* WORK TO BE COMPLETED: Find the line containing "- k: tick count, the" in the entries below. Restate it and each line after it, word for word, up to and including the line containing "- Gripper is".

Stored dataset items

▼

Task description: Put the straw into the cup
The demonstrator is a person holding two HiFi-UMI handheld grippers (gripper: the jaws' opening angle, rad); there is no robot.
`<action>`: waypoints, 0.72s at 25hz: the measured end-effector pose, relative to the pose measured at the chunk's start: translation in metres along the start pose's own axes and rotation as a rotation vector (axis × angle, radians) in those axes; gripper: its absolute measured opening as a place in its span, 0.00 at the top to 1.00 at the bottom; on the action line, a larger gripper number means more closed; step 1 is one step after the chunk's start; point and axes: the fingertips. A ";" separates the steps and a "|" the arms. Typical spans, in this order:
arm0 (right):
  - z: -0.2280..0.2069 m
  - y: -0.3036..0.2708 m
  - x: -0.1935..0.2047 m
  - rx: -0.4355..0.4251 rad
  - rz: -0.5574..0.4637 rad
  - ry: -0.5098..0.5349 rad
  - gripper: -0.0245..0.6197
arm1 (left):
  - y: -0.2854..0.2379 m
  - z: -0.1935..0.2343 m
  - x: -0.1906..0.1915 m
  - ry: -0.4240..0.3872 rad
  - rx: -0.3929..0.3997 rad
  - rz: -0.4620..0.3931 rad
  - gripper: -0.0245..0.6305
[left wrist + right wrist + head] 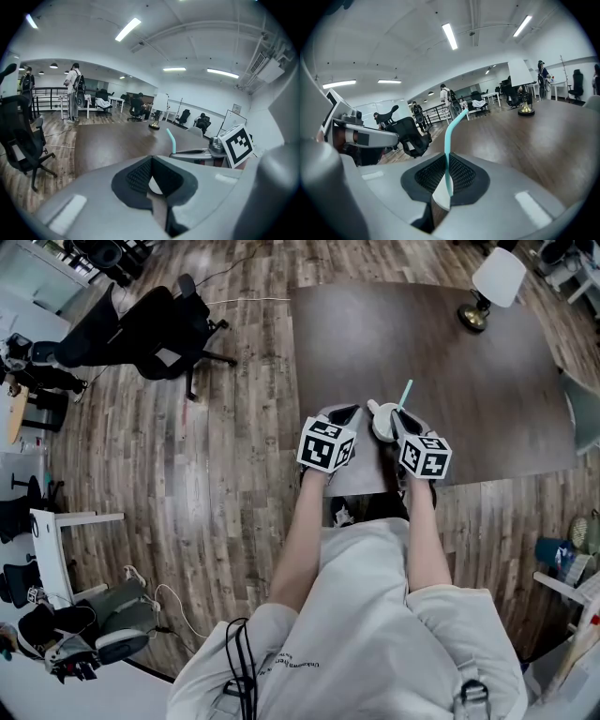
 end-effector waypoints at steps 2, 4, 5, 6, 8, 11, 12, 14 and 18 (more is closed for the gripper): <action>-0.001 -0.001 0.001 0.004 0.002 -0.002 0.89 | 0.001 0.001 0.000 -0.004 0.001 0.002 0.96; -0.001 -0.002 0.001 0.007 0.007 0.003 0.88 | 0.001 0.002 -0.001 -0.005 0.000 0.004 0.96; 0.000 -0.003 0.002 0.009 0.012 0.008 0.88 | 0.001 0.002 -0.001 -0.005 0.000 0.005 0.96; 0.000 -0.004 0.002 0.012 0.017 0.015 0.88 | 0.001 0.003 -0.002 -0.006 0.000 0.006 0.96; 0.000 -0.005 0.005 0.017 0.029 0.025 0.88 | 0.002 0.002 -0.001 -0.007 0.002 0.008 0.96; 0.000 -0.006 0.012 0.024 0.041 0.028 0.88 | 0.002 0.001 0.003 -0.009 0.005 0.012 0.96; 0.000 -0.007 0.014 0.029 0.045 0.030 0.88 | 0.002 0.002 0.004 -0.008 0.006 0.012 0.96; -0.001 -0.009 0.019 0.037 0.058 0.038 0.88 | 0.001 0.002 0.005 -0.006 0.008 0.011 0.96; -0.003 -0.009 0.023 0.053 0.070 0.044 0.88 | 0.000 -0.001 0.005 -0.013 0.016 0.013 0.96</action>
Point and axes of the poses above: the fingertips, and each gripper's own axes: y backward along the fingers, z to its left, x out of its underside, and after that the axes turned 10 degrees about x, right-handed
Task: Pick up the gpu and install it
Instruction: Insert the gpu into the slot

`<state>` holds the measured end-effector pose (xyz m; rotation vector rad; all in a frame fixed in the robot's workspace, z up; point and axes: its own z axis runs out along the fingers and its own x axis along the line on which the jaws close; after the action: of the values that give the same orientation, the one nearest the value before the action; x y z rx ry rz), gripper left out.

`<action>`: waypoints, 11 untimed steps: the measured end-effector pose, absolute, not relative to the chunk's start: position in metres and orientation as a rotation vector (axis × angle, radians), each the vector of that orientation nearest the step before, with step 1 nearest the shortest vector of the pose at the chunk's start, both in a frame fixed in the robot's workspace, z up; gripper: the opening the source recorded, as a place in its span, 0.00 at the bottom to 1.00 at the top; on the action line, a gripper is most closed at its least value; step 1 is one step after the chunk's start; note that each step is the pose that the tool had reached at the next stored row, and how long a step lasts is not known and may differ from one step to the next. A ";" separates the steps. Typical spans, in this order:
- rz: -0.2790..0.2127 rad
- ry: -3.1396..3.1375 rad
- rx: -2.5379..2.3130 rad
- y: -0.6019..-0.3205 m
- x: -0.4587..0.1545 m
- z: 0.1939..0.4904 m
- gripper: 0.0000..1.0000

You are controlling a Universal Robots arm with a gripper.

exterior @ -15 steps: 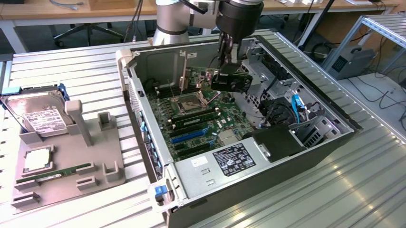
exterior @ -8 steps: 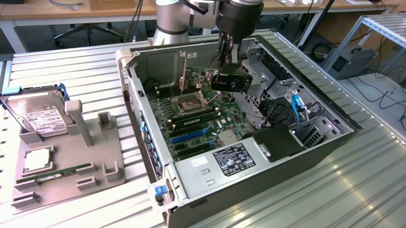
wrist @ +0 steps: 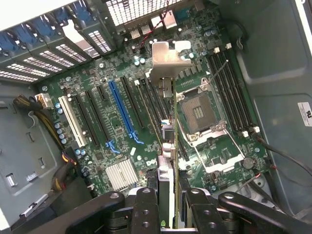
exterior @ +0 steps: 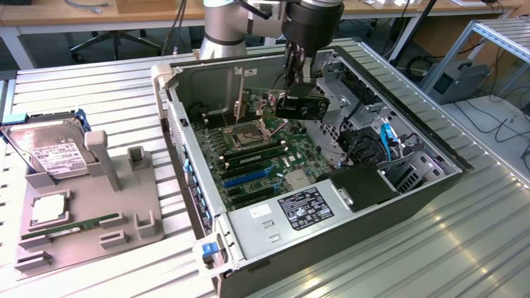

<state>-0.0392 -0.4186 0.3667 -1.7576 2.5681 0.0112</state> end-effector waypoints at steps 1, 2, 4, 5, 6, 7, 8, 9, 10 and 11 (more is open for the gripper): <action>0.011 2.567 -1.760 -0.419 -0.039 0.367 0.27; 0.011 2.565 -1.763 -0.419 -0.039 0.367 0.27; 0.011 2.562 -1.767 -0.419 -0.039 0.367 0.27; 0.011 2.560 -1.769 -0.419 -0.039 0.367 0.27; 0.011 2.558 -1.772 -0.419 -0.039 0.367 0.27; 0.011 2.557 -1.774 -0.419 -0.039 0.367 0.27; 0.012 2.555 -1.776 -0.419 -0.039 0.367 0.27; 0.012 2.554 -1.778 -0.419 -0.039 0.367 0.27; 0.012 2.552 -1.781 -0.419 -0.039 0.367 0.27; 0.012 2.550 -1.783 -0.419 -0.039 0.367 0.27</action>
<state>-0.0392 -0.4186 0.3666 -1.7831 2.5505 0.0117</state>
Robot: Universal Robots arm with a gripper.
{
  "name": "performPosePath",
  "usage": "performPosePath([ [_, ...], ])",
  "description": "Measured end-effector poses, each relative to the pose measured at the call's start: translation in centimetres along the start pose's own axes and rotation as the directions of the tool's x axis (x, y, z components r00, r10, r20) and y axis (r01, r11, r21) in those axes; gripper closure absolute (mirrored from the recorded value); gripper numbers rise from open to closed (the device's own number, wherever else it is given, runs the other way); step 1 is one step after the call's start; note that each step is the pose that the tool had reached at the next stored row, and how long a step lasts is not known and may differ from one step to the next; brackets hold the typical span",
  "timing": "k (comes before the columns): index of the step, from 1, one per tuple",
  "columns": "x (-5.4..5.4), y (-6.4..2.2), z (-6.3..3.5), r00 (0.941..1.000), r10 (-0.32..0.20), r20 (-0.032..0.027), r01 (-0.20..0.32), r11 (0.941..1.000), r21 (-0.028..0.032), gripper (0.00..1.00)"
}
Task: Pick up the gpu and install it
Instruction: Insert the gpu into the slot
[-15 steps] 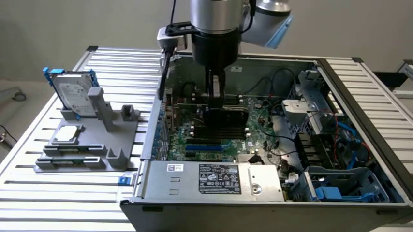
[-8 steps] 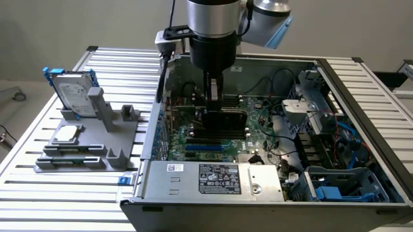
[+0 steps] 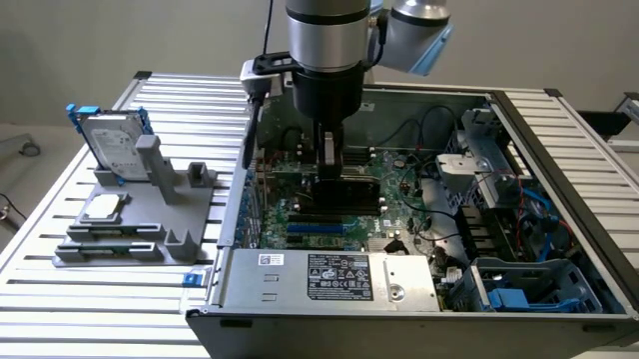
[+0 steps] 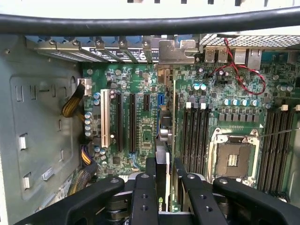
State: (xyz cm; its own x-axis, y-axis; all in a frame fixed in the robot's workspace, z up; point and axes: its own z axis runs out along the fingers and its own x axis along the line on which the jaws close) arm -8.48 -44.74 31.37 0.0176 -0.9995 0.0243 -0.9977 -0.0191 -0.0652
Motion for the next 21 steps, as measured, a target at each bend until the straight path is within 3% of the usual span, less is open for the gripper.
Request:
performPosePath([
  [11, 0.1, 0.55, 1.29, 1.0000, 0.002, 0.0008, -0.002, 1.0000, -0.0013, 0.74],
  [21, 1.1, 0.62, 1.79, 0.9999, 0.014, 0.0095, -0.014, 0.9999, -0.0048, 0.74],
])
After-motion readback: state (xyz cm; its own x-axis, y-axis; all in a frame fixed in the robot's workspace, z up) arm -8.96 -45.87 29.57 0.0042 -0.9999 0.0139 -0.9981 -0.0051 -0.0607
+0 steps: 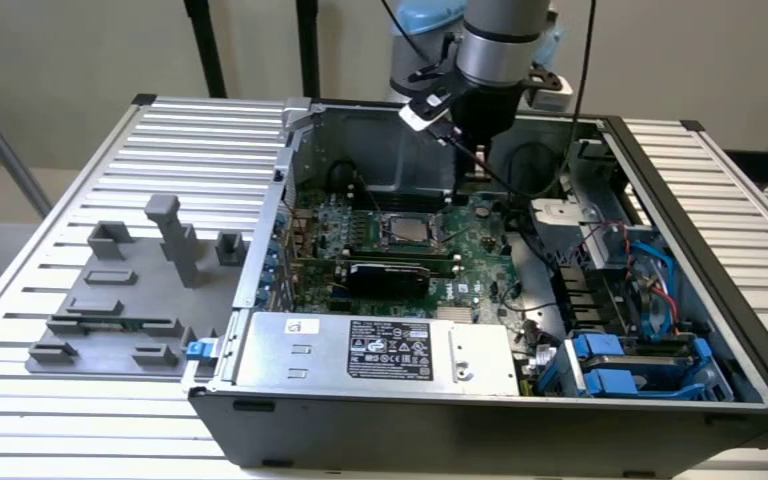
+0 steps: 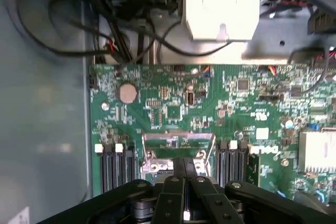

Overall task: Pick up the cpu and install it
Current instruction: 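Close the cpu cover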

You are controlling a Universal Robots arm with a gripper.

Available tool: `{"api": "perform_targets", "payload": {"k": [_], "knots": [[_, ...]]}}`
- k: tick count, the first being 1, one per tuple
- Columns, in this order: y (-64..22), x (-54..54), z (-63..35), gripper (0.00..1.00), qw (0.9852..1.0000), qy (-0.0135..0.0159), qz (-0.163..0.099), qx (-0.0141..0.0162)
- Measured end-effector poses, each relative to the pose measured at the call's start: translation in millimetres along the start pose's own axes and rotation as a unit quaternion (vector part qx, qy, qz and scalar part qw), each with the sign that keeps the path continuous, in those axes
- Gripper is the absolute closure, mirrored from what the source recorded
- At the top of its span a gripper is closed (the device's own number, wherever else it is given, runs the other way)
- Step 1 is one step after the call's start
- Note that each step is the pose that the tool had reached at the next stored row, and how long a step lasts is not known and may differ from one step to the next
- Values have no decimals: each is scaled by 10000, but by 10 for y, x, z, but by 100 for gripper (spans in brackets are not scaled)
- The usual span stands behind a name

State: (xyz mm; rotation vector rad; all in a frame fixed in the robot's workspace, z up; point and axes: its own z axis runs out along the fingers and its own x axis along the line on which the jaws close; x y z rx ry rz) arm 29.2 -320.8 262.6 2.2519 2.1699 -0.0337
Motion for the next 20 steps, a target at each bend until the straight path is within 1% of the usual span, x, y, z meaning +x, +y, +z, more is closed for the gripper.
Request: {"api": "perform_targets", "payload": {"k": [2,6,8,11,18,19,20], "knots": [[91,2,-22,89,10000,1,0,10],[273,9,-34,89,10000,-1,0,21],[341,11,-34,89,10000,0,-1,21],[373,13,1,89,10000,0,-1,21],[374,16,129,89,10000,0,-1,21],[375,17,144,89,10000,0,-1,28],[375,17,150,89,10000,-1,-2,55]]}}
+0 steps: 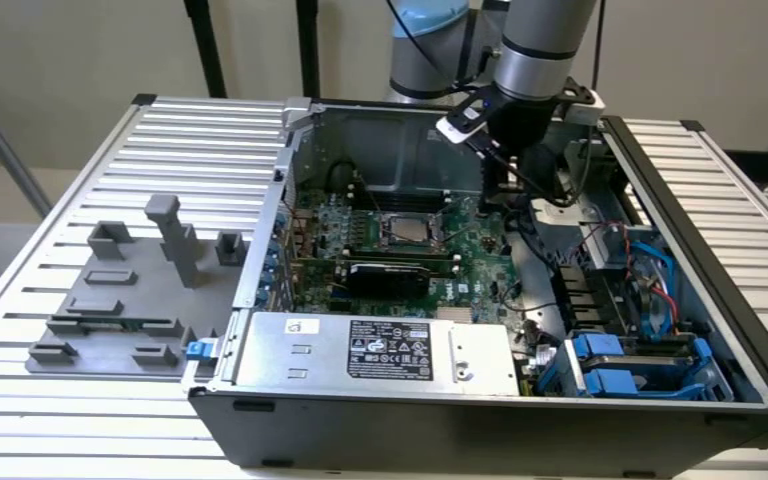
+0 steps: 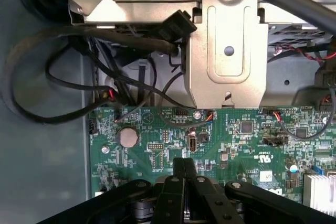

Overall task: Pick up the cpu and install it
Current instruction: 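Close the cpu cover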

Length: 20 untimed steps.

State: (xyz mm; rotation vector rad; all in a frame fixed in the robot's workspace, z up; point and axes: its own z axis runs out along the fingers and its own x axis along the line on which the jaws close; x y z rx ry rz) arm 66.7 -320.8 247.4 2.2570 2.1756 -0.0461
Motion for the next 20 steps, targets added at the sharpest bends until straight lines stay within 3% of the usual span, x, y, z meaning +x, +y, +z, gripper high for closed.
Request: {"api": "perform_targets", "payload": {"k": [1,4,5,6,8,10,12,20], "knots": [[0,0,1,89,10000,-3,-1,56],[-1,0,2,89,9995,-24,-7,315],[-2,0,3,89,9993,-37,-10,385],[-8,0,3,89,9990,-47,-13,436],[-28,-2,5,89,9987,-52,-17,507],[-60,-9,12,89,9984,-54,-22,556],[-124,-21,28,89,9983,-55,-23,578],[-466,-61,115,89,9982,-55,-24,603]]}}
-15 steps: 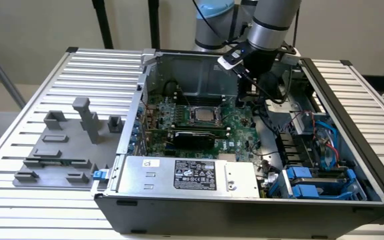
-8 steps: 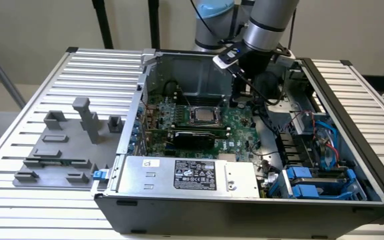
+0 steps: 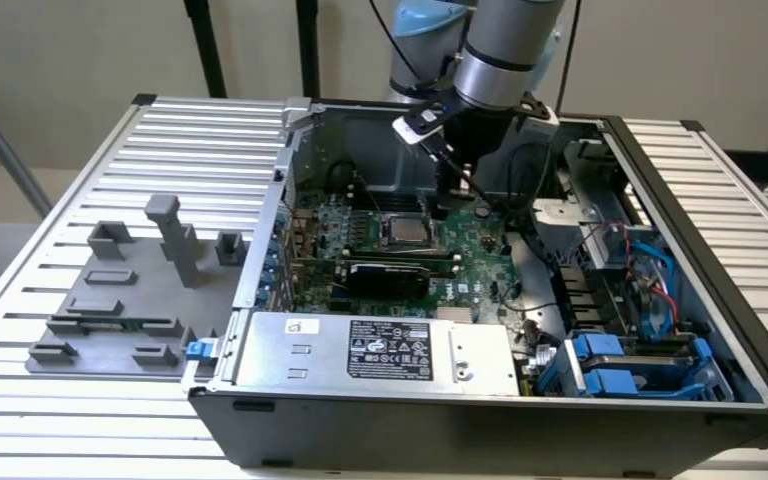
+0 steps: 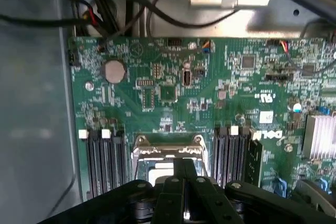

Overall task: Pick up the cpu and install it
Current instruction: 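Close the cpu cover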

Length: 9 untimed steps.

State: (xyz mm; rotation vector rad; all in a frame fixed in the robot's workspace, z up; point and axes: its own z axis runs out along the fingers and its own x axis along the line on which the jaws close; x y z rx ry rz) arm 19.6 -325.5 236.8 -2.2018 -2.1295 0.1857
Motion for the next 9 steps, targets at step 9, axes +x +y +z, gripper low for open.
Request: {"api": "perform_targets", "payload": {"k": [9], "knots": [[-393,-11,152,89,10000,-1,-1,29]]}}
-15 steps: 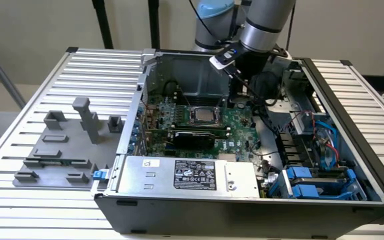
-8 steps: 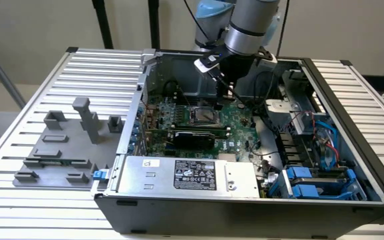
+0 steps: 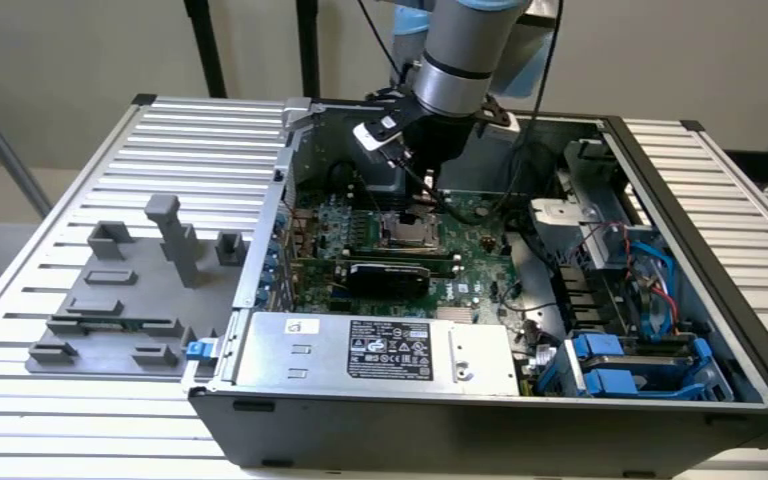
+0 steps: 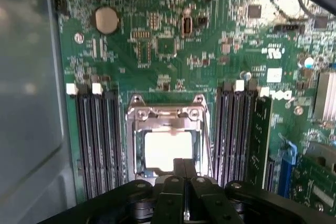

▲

* RESPONSE BELOW:
- k: tick count, the first being 1, one per tuple
- Columns, in this order: y (-64..22), x (-54..54), z (-63..35), gripper (0.00..1.00), qw (0.9852..1.0000), qy (-0.0135..0.0159), qz (-0.163..0.099), qx (-0.0141..0.0162)
- Measured end-effector poses, each relative to the pose measured at the call's start: translation in millimetres along the start pose's own axes and rotation as a unit quaternion (vector part qx, qy, qz and scalar part qw), each with the sign that keeps the path continuous, in those axes
- Gripper is the absolute closure, mirrored from what the source recorded

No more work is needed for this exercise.